Но только покойный Чак махал хвостом перед мысленным взором Цахилганова и собирался бежать куда-то. Покойный Чак звал за собой Цахилганова, должно быть — на луг. На цветущий жёлтый луг в солнечных сияющих одуванчиках.
— Чак, милый, умница! Иди ко мне! Видишь, с Любой что… Да, Чак. Такие вот наступили теперь без тебя времена. Иди сюда! Я слишком давно тебя не видел! Ужасно давно. А, ты пришёл. Хороший мой…
Чак с сожаленьем оглянулся в ту сторону, куда только что увлекал Цахилганова,
— к — омерзительной — жиже — в — чертополохе —
и прижал уши. Наклонив голову, Чак всё же двинулся к хозяину. И упал на передние лапы, подползая… Цахилганов тянул к нему руку…
— Чак! Умница!.. — тосковал он по давней своей собаке.
— Привет-буфет, — проиграл над ним весёлый, легкомысленный саксофон. — Чего ты там, на полу, потерял?
Цахилганов вздрогнул — и вскочил.
— Сидишь, значит, сиднем, как паралитик? — проговорила из полуоткрытой двери приветливая Сашкина голова в низкой врачебной шапочке и просияла единственным, передним, зубом. — Ты не окочурился ещё тут, Цахилганчик?.. А я к Барыбе. На обратном пути загляну!..Кстати, чем это ты занимался сейчас? Тараканов на полу, что ли, вслух ловил? И как — сбегаются они на твои уго-воры?
— Воры?…Ты о чём?
Прозектор Сашка Самохвалов покрутил пальцем у виска, ещё раз беззаботно улыбнулся однозубым ртом —
и
А в ушах Цахилганова всё звучало, повторяясь многократно:
— …воры. Воры! Воры!!!
Ворующие — что?
Но тут же сдавленный визг молодой медсестры донёсся из коридора. Потом — невинный смех Сашки. И разудалая фраза его:
— Эх, нет ничего в жизни слаще губ Людки!!!
— …уб Людки… — машинально повторил присмиревший Цахилганов в палате.
Он втянул голову в плечи, раскачиваясь на табурете. Обрывки чьих-то фраз раздражали слух, словно добивали Цахилганова нарочно.
— Ублюдки. Мы. Ублюдки,
…пос-ле-революць-онные.
М-да, припечатала тогда их, троих, бывшая заключённая Ксенья Петровна Барыбина. И больнее всех — сына.
С Сашки-то Самохвалова всё слетело как с гуся вода.
А вот для юного Цахилганова это повлекло весьма странные последствия.

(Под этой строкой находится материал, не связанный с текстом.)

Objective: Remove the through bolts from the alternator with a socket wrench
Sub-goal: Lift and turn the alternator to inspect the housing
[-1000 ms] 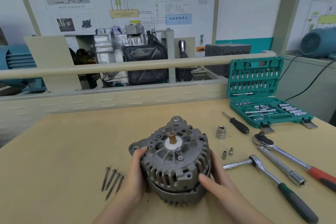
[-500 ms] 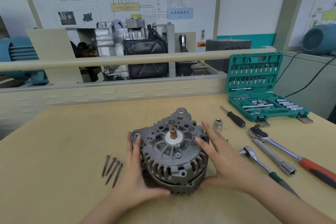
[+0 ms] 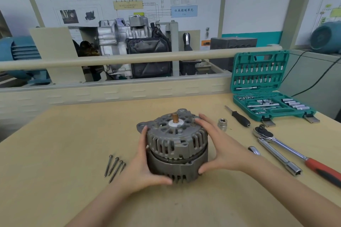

Наплакавшаяся в тот злополучный день мать его, пришедшая от Ксеньи Петровны, не могла ничего рассказать отцу, потому как был он в длительной командировке: Константина Константиныча срочно вызвали к Суслову. Должно быть, там полковник Цахилганов переволновался. И сразу же оказался на длительном лечении в подмосковном Голицыне –
в замечательном профильном госпитале, на берегу тихого пруда с деревянным мостом.
Но история с Марьяной взбудоражила весь Караган, она неминуемо должна была докатиться до Цахилганова-старшего рано или поздно. Анонимная жалоба каких-то девиц, не принятая в местную печать, ходила, однако, по рукам среди населения:
о прошлых балах поговаривали…
И Цахилганов-младший чутко сторожил день отцовского приезда —
это знает всякий умный подлец: опередивший другого в подаче информации выигрывает всегда!
Временно ночующий теперь не в квартире номер тринадцать, а в родительской,
— готовить — работу — по — квантовой — физике — следовало — без — помех —
он увидел однажды поутру чёрный кожаный небольшой чемодан в прихожей. На кухонном столе лежали два огромных шишкастых пакета с зёрнами кофе марагоджип. Отец был дома…
И женатый студент Цахилганов, постригшийся накануне очень коротко,
— то — есть — максимально — благонадёжно —
принялся похаживать мимо двери отцовского кабинета, откуда голоса родителей доносились слабо,
словно сквозь толщу воды.
— …Тут на нас налетела было одна девица, но об этом потом, — говорила Анна Николаевна за двустворчатой дверью особым, воркующим, голосом. — Прости, я тебя перебила. Продолжай! Продолжай… Так, бессовестная развратница одна! Отстающая студентка… Я слушаю.